W odpowiedzi wymamrotał coś niezrozumiałego pod nosem i ostatecznie zemdlał.
— Cholera by to wzięła — zaklął Vidam.
— To poniekąd trochę twoja wina. — Zauważyła Sirone. — Połóżcie go do łóżka. — Nakazała chłopakom.
— Ej to nie moja wina! — zaprotestował spóźnialski.
— Rusz dupę i milcz.
Gundalianie przenieśli przyjaciela do pokoju Neva i położyli go na łóżku.
— Wezwać medyków? — spytał Jessy, siadając obok Rena.
— Nie, już to przerabiałam. Jak się ocknie, to będzie chciał od razu wyruszyć, a z medykami na głowie będą tylko dodatkowe problemy. Znacie jego upór. — Zenet z westchnieniem usiadła na krześle stojącym przy biurku Vidama. — Gorzej jeśli nam zemdleje gdzieś po drodze. Tylko Ren zna drogę. Jak mniemam wam też powiedział tylko tyle, że idziemy po mapę?
Chłopacy zgodnie skinęli głowami.
— Ze mną nawet nie rozmawiał.
— Nie jesteś zbyt elokwentnym partnerem do rozmowy — rzucił od niechcenia Glenn, szukając coś w swojej książce.

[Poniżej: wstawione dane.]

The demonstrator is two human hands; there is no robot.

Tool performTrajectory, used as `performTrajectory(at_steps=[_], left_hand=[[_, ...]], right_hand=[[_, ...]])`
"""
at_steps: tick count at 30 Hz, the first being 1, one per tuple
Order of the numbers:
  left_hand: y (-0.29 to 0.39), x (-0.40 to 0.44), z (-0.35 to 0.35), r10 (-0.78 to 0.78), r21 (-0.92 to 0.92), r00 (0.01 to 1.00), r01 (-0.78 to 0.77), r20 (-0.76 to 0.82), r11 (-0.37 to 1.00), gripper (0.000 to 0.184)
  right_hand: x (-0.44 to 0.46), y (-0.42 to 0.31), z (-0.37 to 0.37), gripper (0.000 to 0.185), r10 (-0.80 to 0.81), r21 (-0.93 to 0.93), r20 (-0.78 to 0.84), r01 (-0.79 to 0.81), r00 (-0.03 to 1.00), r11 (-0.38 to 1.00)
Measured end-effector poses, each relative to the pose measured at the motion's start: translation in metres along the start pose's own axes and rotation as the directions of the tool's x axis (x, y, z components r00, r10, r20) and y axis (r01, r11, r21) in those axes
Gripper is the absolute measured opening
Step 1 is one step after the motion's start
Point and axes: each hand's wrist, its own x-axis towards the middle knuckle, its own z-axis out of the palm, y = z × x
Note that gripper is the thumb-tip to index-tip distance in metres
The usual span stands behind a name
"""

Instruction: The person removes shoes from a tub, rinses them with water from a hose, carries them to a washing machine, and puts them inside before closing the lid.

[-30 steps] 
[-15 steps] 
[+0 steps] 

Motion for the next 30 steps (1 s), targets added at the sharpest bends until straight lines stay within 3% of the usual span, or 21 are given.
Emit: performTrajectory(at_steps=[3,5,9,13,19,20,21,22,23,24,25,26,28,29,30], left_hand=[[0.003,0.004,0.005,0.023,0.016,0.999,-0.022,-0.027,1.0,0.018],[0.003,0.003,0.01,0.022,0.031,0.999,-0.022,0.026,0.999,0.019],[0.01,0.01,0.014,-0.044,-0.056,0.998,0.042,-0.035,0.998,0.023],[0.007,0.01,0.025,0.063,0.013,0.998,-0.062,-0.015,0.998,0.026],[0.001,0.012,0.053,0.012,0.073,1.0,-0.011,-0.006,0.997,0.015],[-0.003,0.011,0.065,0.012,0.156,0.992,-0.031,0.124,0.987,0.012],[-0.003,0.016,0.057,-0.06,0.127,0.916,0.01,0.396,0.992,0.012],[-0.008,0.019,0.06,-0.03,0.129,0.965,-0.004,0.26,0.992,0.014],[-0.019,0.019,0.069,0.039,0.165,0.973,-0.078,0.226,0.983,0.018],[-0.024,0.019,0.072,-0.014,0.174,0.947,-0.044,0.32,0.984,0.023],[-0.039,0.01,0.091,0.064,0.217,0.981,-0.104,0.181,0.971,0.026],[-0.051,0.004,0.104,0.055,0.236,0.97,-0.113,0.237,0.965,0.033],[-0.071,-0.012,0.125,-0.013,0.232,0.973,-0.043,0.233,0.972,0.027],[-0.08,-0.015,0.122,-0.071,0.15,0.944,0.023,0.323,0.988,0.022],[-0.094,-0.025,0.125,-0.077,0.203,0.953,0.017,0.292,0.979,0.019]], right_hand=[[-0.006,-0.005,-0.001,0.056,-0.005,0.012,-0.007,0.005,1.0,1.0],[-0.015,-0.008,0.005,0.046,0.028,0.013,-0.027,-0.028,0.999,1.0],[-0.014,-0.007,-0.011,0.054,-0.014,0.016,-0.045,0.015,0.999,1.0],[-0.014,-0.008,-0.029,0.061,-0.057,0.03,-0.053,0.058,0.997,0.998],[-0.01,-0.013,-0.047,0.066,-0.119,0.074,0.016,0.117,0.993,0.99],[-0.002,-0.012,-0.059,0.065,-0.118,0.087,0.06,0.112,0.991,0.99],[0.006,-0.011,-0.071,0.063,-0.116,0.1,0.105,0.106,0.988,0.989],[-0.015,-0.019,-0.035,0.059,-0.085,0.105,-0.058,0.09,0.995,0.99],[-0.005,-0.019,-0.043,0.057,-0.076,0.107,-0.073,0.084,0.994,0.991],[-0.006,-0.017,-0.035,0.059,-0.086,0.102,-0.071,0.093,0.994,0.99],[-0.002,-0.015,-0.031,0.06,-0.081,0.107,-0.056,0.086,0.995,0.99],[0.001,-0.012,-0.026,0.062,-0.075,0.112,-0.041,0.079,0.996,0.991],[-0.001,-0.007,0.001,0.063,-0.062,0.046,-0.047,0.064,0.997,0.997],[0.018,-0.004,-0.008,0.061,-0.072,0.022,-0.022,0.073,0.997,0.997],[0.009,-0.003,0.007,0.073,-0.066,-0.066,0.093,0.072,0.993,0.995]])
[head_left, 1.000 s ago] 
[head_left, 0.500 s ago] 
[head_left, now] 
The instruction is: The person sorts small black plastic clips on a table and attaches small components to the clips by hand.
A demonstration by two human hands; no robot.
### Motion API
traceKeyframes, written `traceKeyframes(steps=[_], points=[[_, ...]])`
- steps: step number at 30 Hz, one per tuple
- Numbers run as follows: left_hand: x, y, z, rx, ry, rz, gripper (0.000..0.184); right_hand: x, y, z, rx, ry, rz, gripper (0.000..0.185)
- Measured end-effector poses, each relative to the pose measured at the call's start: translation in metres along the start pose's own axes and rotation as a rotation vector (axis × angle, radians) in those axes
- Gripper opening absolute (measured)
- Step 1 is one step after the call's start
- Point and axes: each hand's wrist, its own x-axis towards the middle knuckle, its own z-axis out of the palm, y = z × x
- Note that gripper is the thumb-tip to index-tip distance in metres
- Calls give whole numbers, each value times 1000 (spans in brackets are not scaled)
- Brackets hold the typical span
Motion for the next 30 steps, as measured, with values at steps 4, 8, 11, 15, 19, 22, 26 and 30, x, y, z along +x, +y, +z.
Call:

Neva już chciał odgryźć się poecie, jednak w słowo weszło mu mamrotanie Krawlera.
— Ojcze... Matko... — jęknął. — Yuji... Nawet ty...
Gundalianie popatrzyli po sobie nie pewnie. Nie było tajemnicą, że ich przyjaciel był sierotą, a los jego rodziców pozostawał nieznany. Tylko żadne z nich nie słyszało nic o osobie imieniem Yuji, nawet nie słyszeli takiego imienia.
Ku ich jeszcze większemu zdziwieniu spod koca, którym okryli Rena, wturlał się jego bakugan. Linehalt przysiadł na chwilę, na czole chłopaka, po czym ponownie uniósł się w powietrze.
— Ren — stanowczym tonem zawołał swojego wojownika. — Ren, obudź się.
Krawler z trudem otworzył oczy i popatrzył nierozumiejąco na swojego bakugana.
— Mamroczesz przez sen — wyjaśnił krótko darkus.
Ren z jęknięciem przetarł oczy i rozejrzał się po pomieszczeniu.
— Co się stało? — spytał nie mogąc odnaleźć się w sytuacji.
— Zemdlałeś — wyjaśnił zwięźle Jessy i zapytał. — Kim jest Yuji?
Krawler zamarł. Próbował dojść skąd to nagłe pytanie, jednak zmęczenie i panika mu nie pomagały. Młody generał usiadł na łóżku trzymając się z głowę. Nadal oderwany od rzeczywistości, gorączkowo myślał co odpowiedzieć, do momentu kiedy Linehalt się nad nim nie zlitował.
— Nikt istotny — powiedział wymijająco. — Ren, połóż się jeszcze na trochę, dobrze?
Chłopak wyjątkowo nie protestował, tylko schował się pod kocem.
Potem siedzieli już w milczeniu, nie chcąc przerywać snu Krawlerowi. Woleli by ich przyjaciel był jak najbardziej wypoczęty. W końcu powodzenie misji zależało głównie od niego. Fakt, że Linehalt był przytomny i wyruszał z nimi, dodatkowo pocieszał gundalian. Zawsze było dwóch, którzy mogli ich zaprowadzić.
Po czasie ciszę przedarło ciche mamrotanie Rena i uspokajający głos Linehalta. Dotąd nikt nie miał pojęcia jak wiele bakugan robił dla swojego przyjaciela i chyba nikt z obecnych nie miał tak dobrej relacji ze swoim partnerem, jak oni. To nie było z resztą dziwne, w końcu ta dwójka była zdana tylko na siebie przez długi czas.
***

Po kilku godzinach Krawler w końcu się obudził i z wyraźnym przymusem wstał.
— Lepiej się już czujesz? — spytał go Jessy, sadzając z powrotem na łóżku.
— Tak — mruknął Ren. — Musimy już iść...
— Ren, daj sobie jeszcze chwilę. — Glenn starał się utrzymać przyjaciela na miejscu.
— Nie mamy chwili — warknął, na powrót się denerwując.
— Ren, spokojnie. Przecież wracamy do domu. — Linehalt usiadł na ramieniu swojego wojownika. — Nie denerwuj się tak, nic złego się nie stanie.
Pod wpływem uspakajającego tonu bakugana Ren opanował się. Przez chwilę wbijał przepełnione bólem spojrzenie w podłogę, po czym westchnął.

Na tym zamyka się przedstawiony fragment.